Saudax E, Martin-Beuzart S, Lesure P, George J L
Service d'Ophtalmologie B, Hôpital Nancy Brabois, Vandoeuvre-les-Nancy.
J Fr Ophtalmol. 1990;13(4):219-22.
A case of unilateral serous hemorrhagic maculopathy with a very acute course is reported in an eight year old girl fluorescein angiography revealed the presence of a subretinal neovascular membrane extending from the inferotemporal part of the disc to the macula; CT scan identified calcified drusen of the optic disc. Ophthalmoscopy and angiography one year later showed a glial macular scar, absence of hemorrhage and serous detachment. Visual acuity was reduced to counting fingers.
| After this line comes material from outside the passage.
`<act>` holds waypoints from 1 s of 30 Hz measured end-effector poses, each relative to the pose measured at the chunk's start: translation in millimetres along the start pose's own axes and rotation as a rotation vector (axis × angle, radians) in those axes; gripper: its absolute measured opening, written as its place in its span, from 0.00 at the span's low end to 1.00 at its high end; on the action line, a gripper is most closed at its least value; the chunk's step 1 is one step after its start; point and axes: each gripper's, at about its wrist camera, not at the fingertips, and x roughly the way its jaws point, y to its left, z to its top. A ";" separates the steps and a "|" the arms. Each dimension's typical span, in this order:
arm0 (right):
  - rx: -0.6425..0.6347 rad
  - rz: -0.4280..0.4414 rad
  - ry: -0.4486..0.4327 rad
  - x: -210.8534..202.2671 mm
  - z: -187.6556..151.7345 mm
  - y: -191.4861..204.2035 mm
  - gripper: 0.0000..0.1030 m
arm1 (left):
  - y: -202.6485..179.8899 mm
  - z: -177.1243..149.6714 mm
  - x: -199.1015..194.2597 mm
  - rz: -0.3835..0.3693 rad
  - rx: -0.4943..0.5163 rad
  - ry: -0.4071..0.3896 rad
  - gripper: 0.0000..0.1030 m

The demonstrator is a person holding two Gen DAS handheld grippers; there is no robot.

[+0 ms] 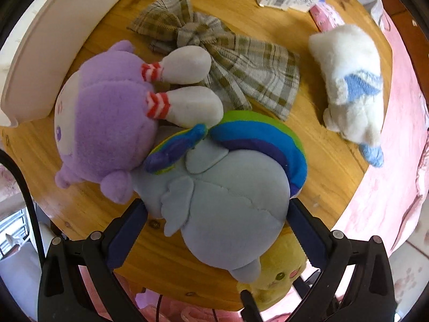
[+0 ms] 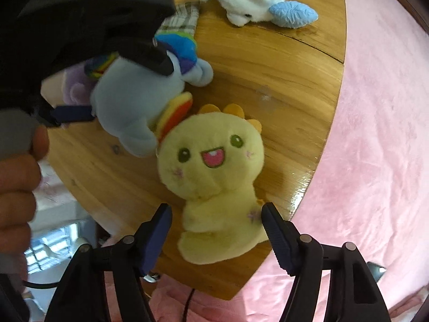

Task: Organize objects
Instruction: 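Grasp the blue unicorn plush with the left tool while the right tool grasps the yellow chick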

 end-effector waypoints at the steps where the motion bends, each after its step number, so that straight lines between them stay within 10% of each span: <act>1: 0.000 0.004 0.003 0.7 -0.6 0.1 0.68 | 0.0 -0.1 -0.7 -0.003 0.001 -0.001 0.99; 23: 0.011 -0.018 0.000 -7.2 6.0 -11.1 0.44 | 7.3 -14.9 -17.9 -0.040 0.068 0.063 0.91; 30: 0.011 -0.023 -0.017 -26.3 8.7 -17.3 0.43 | 3.3 -21.8 -25.3 -0.036 0.135 0.141 0.73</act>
This unusual type of maculopathy combining optic disc drusen and a neovascular membrane contradicts the classically benign prognosis of optic disc drusen.
报告了一例病程极急的单侧浆液性出血性黄斑病变,患者为一名8岁女孩。荧光素血管造影显示存在从视盘颞下部分延伸至黄斑的视网膜下新生血管膜;CT扫描发现视盘有钙化性玻璃膜疣。一年后的检眼镜检查和血管造影显示为胶质黄斑瘢痕,无出血和浆液性脱离。视力降至仅能数指。这种合并视盘玻璃膜疣和新生血管膜的不寻常类型黄斑病变与视盘玻璃膜疣典型的良性预后相悖。